I’ll be the first to admit that this sweet little blog has had some long radio silences as of late. After reliving some of my early blogging days in my podcast interview with Merritt a few weeks ago I’ve been thinking about how much things have changed. Not so much in blogging, although there has certainly been a lot of change there, but in my heart toward my career. I’m bowled-over thankful for the chance to work from home while I raise our boys – to be with them full time and still have an outlet for creativity and overall chattiness. There isn’t a day that goes by where I don’t reflect on this blessing. Truthfully, though, there isn’t a day that goes by where I don’t usually feel burned out in some aspect of my job either. Whether it’s never-ending admin work, loss of inspiration, fighting the comparison trap, or having to rally to get it all done, it’s hard to not just want to throw in the towel sometimes.
Before I start to sound too bratty, though, I really have been reflecting on the past few months as a really long season of rest. Having two children has thrown me for a loop to be sure, and prioritizing them has meant that I’ve had to knock my Type-A urges down the totum pole a bit. The big zero in my inbox is no longer a daily goal. Playing the social media game has proven to be a soul-suck, so when I post things it’s usually through a scheduler or because I really had something to say or show. Saying no has started to come more easily, although I still word and re-word email responses a million times to try and keep from burning bridges. It’s all in the name of rest and making sure my family knows they come first, no matter what.

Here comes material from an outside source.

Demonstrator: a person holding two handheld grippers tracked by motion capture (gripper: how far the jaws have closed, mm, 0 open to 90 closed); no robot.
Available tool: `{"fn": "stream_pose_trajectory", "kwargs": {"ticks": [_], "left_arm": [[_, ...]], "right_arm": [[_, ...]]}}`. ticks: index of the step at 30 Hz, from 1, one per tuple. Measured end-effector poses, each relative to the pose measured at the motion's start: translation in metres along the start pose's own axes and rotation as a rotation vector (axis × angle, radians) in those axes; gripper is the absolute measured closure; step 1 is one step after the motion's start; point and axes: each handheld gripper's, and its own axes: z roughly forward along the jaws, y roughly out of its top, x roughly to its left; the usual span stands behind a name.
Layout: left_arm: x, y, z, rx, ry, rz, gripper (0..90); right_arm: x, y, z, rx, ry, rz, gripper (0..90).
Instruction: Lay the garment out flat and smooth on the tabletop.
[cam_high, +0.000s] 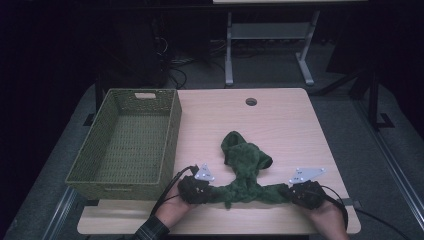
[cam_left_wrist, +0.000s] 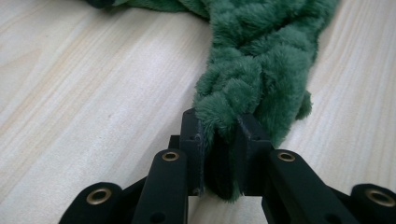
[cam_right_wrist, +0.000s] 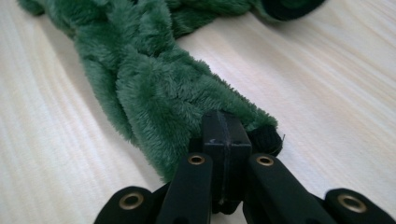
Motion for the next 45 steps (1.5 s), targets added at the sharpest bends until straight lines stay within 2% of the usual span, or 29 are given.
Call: {"fn": "stream_pose_trajectory", "kwargs": {"ticks": [2,4,6,7,10,11,12,16,17,19,21,22,23,24,26,27,29,30,31,33,34,35,36,37,38,39,40,42,45], "left_arm": [[-0.001,0.001,-0.001,-0.005,-0.017,0.000,73.4],[-0.002,0.003,-0.002,-0.030,-0.023,-0.013,69.0],[-0.001,0.004,-0.004,-0.031,-0.022,-0.005,65.5],[0.000,0.006,-0.006,-0.047,-0.012,-0.005,63.3],[0.004,0.011,-0.014,-0.095,-0.007,-0.027,54.9],[0.008,0.016,-0.017,-0.122,0.001,-0.040,49.8],[0.010,0.019,-0.018,-0.137,0.001,-0.054,48.5],[0.017,0.031,-0.019,-0.159,0.022,-0.045,39.1],[0.019,0.035,-0.020,-0.164,0.026,-0.041,38.2],[0.023,0.041,-0.021,-0.178,0.033,-0.040,37.4],[0.026,0.048,-0.021,-0.193,0.042,-0.035,37.3],[0.028,0.051,-0.020,-0.195,0.049,-0.040,37.3],[0.035,0.057,-0.014,-0.194,0.055,-0.042,37.4],[0.035,0.057,-0.014,-0.194,0.055,-0.042,37.4],[0.048,0.065,-0.001,-0.190,0.047,-0.059,37.5],[0.048,0.065,-0.001,-0.190,0.047,-0.059,37.4],[0.058,0.072,0.014,-0.181,0.047,-0.072,35.7],[0.058,0.072,0.014,-0.181,0.047,-0.072,35.6],[0.062,0.076,0.024,-0.174,0.038,-0.071,34.9],[0.064,0.077,0.028,-0.161,0.031,-0.065,34.2],[0.065,0.079,0.033,-0.165,0.022,-0.077,37.3],[0.067,0.080,0.037,-0.155,0.012,-0.072,42.9],[0.068,0.080,0.040,-0.136,0.009,-0.058,42.9],[0.068,0.081,0.044,-0.130,0.007,-0.061,48.2],[0.068,0.081,0.048,-0.123,0.008,-0.051,59.7],[0.068,0.082,0.049,-0.113,0.008,-0.041,71.9],[0.069,0.082,0.049,-0.103,0.008,-0.031,78.3],[0.068,0.084,0.047,-0.109,0.008,-0.028,81.9],[0.067,0.091,0.030,-0.169,0.034,-0.028,83.5]], "right_arm": [[-0.002,0.000,0.000,-0.001,0.015,0.014,89.4],[-0.001,0.000,-0.002,-0.016,0.032,0.013,82.5],[0.000,0.002,-0.005,-0.024,0.041,0.026,80.3],[-0.001,0.003,-0.007,-0.036,0.045,0.020,77.3],[-0.003,0.009,-0.014,-0.088,0.058,0.046,69.6],[-0.009,0.014,-0.016,-0.116,0.059,0.063,64.7],[-0.012,0.018,-0.016,-0.123,0.062,0.077,62.4],[-0.021,0.029,-0.014,-0.133,0.045,0.077,58.7],[-0.028,0.037,-0.012,-0.145,0.040,0.083,57.8],[-0.031,0.041,-0.011,-0.145,0.034,0.080,57.5],[-0.041,0.050,-0.007,-0.148,0.034,0.094,54.7],[-0.041,0.050,-0.007,-0.148,0.034,0.094,54.7],[-0.047,0.056,-0.002,-0.145,0.033,0.105,52.5],[-0.047,0.056,-0.002,-0.145,0.033,0.105,52.5],[-0.058,0.061,0.008,-0.142,0.052,0.125,49.7],[-0.060,0.063,0.012,-0.130,0.058,0.131,48.7],[-0.063,0.066,0.018,-0.127,0.070,0.138,47.4],[-0.063,0.066,0.018,-0.127,0.070,0.138,47.4],[-0.065,0.070,0.025,-0.124,0.093,0.131,46.1],[-0.066,0.071,0.028,-0.115,0.108,0.135,45.9],[-0.066,0.071,0.036,-0.085,0.124,0.132,53.2],[-0.065,0.071,0.039,-0.073,0.132,0.132,56.0],[-0.065,0.071,0.039,-0.073,0.132,0.132,56.0],[-0.065,0.071,0.041,-0.064,0.131,0.131,59.0],[-0.065,0.070,0.042,-0.056,0.136,0.129,68.6],[-0.065,0.070,0.042,-0.068,0.130,0.106,75.6],[-0.065,0.071,0.041,-0.071,0.123,0.094,78.8],[-0.064,0.073,0.039,-0.074,0.104,0.077,81.0],[-0.065,0.080,0.030,-0.091,0.061,0.064,81.8]]}}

A funny side effect of the rest season has been an increase in inspiration. Before I was struggling to come up with ways to mesh the recipe needs of the internet with the way we eat at home. Then the other day I sat down with a pen and paper and planned out a full few pages of ideas for this fall, and it felt so good to feel “back.” Actually feeling prepared to make things that I think y’all will enjoy and that I feel good feeding my family is priceless! Lucky me, this inspiration is coming at a time when my off season is coming to a close and the busy season starts to wind up!
I think the best part of rest this summer has been the way that it’s allowed me to give myself some freedom. I realize fully that I’m free in soul and spirit, but giving myself the actual space to breathe, to step away without feeling like a failure – I’ve tasted what freedom looks like as an entrepreneur and self-motivated worker. I’ve seen that it’s not a luxury, but a necessity. Rest leads to a better job, more motivation, better time management, increased self-care, creativity overload, increased inspiration. It has made me a happier wife and more attentive mother. And it’s given me the space to breathe in life for a change.
Have you ever struggled to rest? How did you change that? And what did you experience afterwards?
Debby says
Well written:) True of any job we have–our family tugs at our hearts and the job tugs at our thoughts. It is a struggle but I admire your perseverance .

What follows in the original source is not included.